I realize that there are a ton of regex email validations, but I can't seem to find one that adheres to the RFC 2822 standard.

The ones I find keep letting in junk like [email protected] get through.

Forgive me if the one of the questions is already answered adhering to RFC 2822 (but not annotated that it is).

7
  • Are you trying to validate the email addresses? That standard appears to be more concerned with the messaging format itself. If so, what's wrong with [email protected] - I would have thought that would be valid enough... Commented May 24, 2011 at 20:30
  • 2
    @Reddog I thought he meant literally "[email protected]". Commented May 24, 2011 at 20:32
  • @Chris - aaah, then surely that particular case could be added to any regex?

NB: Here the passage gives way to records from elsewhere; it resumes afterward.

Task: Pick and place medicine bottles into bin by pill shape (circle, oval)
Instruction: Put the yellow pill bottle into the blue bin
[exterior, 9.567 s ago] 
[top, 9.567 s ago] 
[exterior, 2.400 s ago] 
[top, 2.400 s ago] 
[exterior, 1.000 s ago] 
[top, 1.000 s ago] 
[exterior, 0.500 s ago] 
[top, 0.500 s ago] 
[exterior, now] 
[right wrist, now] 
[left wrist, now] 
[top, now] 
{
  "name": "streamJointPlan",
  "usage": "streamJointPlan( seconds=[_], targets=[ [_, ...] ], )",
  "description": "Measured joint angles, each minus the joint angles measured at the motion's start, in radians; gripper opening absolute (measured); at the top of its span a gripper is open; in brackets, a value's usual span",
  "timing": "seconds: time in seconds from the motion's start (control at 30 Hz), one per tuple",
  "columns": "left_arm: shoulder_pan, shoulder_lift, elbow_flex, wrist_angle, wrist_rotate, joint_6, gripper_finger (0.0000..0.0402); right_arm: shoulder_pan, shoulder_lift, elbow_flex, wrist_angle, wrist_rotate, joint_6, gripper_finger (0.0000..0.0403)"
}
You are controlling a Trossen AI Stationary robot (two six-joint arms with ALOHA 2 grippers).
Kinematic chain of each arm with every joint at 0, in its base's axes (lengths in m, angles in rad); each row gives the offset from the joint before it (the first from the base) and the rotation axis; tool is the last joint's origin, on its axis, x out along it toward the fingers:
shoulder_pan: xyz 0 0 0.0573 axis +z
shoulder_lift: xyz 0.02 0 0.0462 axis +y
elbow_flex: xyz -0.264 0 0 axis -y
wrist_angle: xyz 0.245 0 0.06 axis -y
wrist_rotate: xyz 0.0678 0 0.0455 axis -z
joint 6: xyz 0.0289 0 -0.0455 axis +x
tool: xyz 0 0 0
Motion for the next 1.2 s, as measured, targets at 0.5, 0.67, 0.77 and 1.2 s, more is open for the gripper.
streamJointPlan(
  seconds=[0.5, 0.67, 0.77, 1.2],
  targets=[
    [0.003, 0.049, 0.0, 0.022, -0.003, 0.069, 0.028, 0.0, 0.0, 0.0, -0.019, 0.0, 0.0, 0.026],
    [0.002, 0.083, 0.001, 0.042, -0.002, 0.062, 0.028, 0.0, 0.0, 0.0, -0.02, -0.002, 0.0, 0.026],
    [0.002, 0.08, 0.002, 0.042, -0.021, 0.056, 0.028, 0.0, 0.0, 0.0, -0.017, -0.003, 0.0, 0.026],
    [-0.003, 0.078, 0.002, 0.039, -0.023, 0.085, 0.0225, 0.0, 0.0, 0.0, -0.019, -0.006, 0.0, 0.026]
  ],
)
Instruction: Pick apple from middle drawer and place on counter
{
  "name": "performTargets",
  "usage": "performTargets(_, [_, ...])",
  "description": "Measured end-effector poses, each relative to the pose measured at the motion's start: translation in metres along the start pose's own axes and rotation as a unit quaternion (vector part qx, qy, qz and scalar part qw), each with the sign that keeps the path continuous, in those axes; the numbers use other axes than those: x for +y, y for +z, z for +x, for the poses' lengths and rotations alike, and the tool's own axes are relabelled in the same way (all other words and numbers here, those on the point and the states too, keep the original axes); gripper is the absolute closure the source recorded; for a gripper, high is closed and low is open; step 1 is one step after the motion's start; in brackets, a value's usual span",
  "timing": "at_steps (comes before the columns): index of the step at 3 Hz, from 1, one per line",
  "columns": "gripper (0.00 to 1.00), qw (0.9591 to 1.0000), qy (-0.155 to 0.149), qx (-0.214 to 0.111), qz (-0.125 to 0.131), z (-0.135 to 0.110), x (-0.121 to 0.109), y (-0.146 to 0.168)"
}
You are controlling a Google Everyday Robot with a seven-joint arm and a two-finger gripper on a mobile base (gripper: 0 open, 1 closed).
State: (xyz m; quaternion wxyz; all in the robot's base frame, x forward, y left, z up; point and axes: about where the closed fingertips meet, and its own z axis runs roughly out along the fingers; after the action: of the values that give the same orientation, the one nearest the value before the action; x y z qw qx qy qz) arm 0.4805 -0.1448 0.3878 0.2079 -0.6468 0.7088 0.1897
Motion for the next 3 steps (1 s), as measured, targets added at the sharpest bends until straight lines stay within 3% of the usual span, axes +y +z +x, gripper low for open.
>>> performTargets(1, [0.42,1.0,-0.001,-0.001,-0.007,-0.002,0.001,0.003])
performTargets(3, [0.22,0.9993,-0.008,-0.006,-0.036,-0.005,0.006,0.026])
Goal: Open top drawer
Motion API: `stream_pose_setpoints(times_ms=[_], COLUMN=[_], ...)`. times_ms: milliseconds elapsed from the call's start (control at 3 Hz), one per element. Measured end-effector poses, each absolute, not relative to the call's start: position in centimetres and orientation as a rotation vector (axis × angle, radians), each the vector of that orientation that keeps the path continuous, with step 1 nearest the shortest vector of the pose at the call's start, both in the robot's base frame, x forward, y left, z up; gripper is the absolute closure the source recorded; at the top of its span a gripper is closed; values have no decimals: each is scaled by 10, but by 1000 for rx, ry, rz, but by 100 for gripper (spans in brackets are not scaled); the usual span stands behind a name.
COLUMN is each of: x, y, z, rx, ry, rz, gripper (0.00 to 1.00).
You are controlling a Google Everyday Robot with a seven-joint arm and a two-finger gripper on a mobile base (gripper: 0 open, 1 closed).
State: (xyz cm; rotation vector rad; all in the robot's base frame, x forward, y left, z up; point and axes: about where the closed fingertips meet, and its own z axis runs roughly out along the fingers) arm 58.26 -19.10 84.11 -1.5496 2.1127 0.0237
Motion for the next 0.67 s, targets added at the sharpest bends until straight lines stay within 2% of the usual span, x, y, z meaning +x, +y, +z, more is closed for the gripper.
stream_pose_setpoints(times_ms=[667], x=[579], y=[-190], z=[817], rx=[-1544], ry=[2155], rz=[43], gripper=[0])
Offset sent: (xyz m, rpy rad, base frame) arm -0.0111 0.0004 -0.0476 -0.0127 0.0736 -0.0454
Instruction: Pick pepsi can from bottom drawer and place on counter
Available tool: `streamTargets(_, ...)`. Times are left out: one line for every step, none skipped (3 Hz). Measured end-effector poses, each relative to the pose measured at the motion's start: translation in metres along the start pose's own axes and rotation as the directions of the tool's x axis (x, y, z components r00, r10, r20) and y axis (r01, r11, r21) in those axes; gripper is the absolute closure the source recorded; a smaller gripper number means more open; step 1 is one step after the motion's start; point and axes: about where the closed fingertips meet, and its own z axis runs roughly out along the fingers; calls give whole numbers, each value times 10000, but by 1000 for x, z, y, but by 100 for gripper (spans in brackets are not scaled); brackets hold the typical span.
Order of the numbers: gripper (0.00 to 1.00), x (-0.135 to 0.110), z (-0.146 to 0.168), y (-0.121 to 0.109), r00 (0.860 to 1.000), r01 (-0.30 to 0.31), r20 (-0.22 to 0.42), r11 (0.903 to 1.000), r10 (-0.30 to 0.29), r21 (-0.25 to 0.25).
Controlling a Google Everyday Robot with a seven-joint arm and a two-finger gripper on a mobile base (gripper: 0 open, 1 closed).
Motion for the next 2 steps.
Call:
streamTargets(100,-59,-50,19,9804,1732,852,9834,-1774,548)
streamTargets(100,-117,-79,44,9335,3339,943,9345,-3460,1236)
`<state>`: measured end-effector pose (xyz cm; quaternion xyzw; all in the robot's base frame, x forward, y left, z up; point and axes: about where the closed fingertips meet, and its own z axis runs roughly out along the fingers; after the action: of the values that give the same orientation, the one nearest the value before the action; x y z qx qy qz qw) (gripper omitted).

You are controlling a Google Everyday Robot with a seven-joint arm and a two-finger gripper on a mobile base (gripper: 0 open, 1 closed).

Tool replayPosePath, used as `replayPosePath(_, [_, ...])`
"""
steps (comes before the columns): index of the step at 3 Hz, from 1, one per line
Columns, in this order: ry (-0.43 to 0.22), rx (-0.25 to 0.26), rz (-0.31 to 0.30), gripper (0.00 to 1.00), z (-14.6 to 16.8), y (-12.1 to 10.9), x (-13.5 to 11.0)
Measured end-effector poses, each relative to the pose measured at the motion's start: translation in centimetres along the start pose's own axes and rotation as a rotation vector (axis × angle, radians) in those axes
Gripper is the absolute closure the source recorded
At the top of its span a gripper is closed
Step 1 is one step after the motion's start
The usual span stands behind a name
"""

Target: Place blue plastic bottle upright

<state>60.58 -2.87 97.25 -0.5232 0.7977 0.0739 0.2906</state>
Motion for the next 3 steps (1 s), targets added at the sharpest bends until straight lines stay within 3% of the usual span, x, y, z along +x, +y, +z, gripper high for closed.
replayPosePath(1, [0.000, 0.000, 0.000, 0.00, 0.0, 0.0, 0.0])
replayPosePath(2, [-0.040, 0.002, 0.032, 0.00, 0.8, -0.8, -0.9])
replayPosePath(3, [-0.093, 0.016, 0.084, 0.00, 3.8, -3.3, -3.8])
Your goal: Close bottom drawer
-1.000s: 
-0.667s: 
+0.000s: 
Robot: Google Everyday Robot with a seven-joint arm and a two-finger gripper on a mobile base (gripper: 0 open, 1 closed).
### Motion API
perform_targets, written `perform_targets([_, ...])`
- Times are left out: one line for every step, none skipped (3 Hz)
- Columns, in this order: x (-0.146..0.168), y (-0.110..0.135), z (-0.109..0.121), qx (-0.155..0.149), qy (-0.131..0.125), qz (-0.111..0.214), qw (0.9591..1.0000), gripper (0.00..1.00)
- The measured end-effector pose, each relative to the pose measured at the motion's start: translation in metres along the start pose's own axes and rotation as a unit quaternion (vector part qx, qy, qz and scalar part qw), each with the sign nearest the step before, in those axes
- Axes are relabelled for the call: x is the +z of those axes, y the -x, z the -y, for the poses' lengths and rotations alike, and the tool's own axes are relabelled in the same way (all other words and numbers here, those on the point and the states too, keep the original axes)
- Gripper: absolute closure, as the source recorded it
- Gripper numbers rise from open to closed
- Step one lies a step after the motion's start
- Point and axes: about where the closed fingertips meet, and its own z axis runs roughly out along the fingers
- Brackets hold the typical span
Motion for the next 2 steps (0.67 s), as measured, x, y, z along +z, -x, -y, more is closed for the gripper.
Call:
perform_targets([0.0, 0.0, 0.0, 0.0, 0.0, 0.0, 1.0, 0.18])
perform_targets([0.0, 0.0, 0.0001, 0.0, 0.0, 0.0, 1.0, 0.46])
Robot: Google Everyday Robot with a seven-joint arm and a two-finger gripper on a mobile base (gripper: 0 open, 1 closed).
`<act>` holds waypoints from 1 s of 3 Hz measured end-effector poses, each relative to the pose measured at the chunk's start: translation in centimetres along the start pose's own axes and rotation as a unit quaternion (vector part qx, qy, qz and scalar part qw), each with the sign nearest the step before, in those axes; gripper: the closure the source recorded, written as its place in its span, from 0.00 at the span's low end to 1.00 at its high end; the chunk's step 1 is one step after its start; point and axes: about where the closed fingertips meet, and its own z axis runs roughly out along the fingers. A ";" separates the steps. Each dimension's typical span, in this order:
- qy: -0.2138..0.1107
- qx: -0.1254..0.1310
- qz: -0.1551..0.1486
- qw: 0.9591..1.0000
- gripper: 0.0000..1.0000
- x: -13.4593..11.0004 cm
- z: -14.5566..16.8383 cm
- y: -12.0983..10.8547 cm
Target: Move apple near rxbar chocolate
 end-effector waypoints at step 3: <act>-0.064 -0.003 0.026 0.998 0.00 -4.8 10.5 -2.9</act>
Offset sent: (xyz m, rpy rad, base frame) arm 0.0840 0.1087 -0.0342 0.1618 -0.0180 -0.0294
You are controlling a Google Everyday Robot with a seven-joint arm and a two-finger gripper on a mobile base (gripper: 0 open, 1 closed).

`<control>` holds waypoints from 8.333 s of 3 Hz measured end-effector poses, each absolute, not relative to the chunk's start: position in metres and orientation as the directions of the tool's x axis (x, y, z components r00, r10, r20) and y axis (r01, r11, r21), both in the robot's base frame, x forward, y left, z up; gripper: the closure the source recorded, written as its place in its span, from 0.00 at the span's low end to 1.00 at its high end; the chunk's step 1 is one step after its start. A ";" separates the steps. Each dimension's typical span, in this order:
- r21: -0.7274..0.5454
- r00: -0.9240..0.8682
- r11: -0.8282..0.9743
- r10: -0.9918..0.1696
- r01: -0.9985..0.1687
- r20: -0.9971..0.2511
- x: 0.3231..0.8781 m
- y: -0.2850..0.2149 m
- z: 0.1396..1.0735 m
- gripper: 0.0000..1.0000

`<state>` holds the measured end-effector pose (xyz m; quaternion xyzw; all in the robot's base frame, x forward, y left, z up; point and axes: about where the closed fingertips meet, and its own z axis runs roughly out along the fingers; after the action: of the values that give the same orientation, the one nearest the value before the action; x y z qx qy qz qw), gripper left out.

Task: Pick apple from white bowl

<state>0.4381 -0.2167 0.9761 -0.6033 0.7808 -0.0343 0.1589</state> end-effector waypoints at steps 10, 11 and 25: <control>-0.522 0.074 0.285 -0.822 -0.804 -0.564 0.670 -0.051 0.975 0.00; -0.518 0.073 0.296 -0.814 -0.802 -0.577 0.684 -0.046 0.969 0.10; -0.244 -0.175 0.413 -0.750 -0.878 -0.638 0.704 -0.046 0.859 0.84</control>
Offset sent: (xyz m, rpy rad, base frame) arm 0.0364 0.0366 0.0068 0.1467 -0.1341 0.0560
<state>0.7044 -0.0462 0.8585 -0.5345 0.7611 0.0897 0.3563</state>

Commented May 24, 2011 at 20:38
  • @Reddog, I mean I want to validate the email addresses that RFC 2822 states is acceptable. Half the regex patterns you find through google allow junk to filter through, such as my example [email protected] (and that's just ONE example of the "valid" emails that pass through these patterns I find through google. Ugh. Commented May 24, 2011 at 20:38
  • To make matters worse, I found that many pages do appear to not accept valid adresses as valid. I happen to have a domain with a german umlaut in it, and there are quite a few sites out there (and I am not referring to "mom and pop" pages) that reject adresses with domains that contain "non-ascii" characters. Commented May 24, 2011 at 21:55

4 Answers 4

4

I did a post on this a short while ago. Yes, it is possible using .NET regex, since they have a non-regular feature called "balancing groups".

The Perl RFC822 one that is often posted doesn't fully match email addresses, since it requires preprocessing to remove comments. It's also for a very old RFC (from 1982!).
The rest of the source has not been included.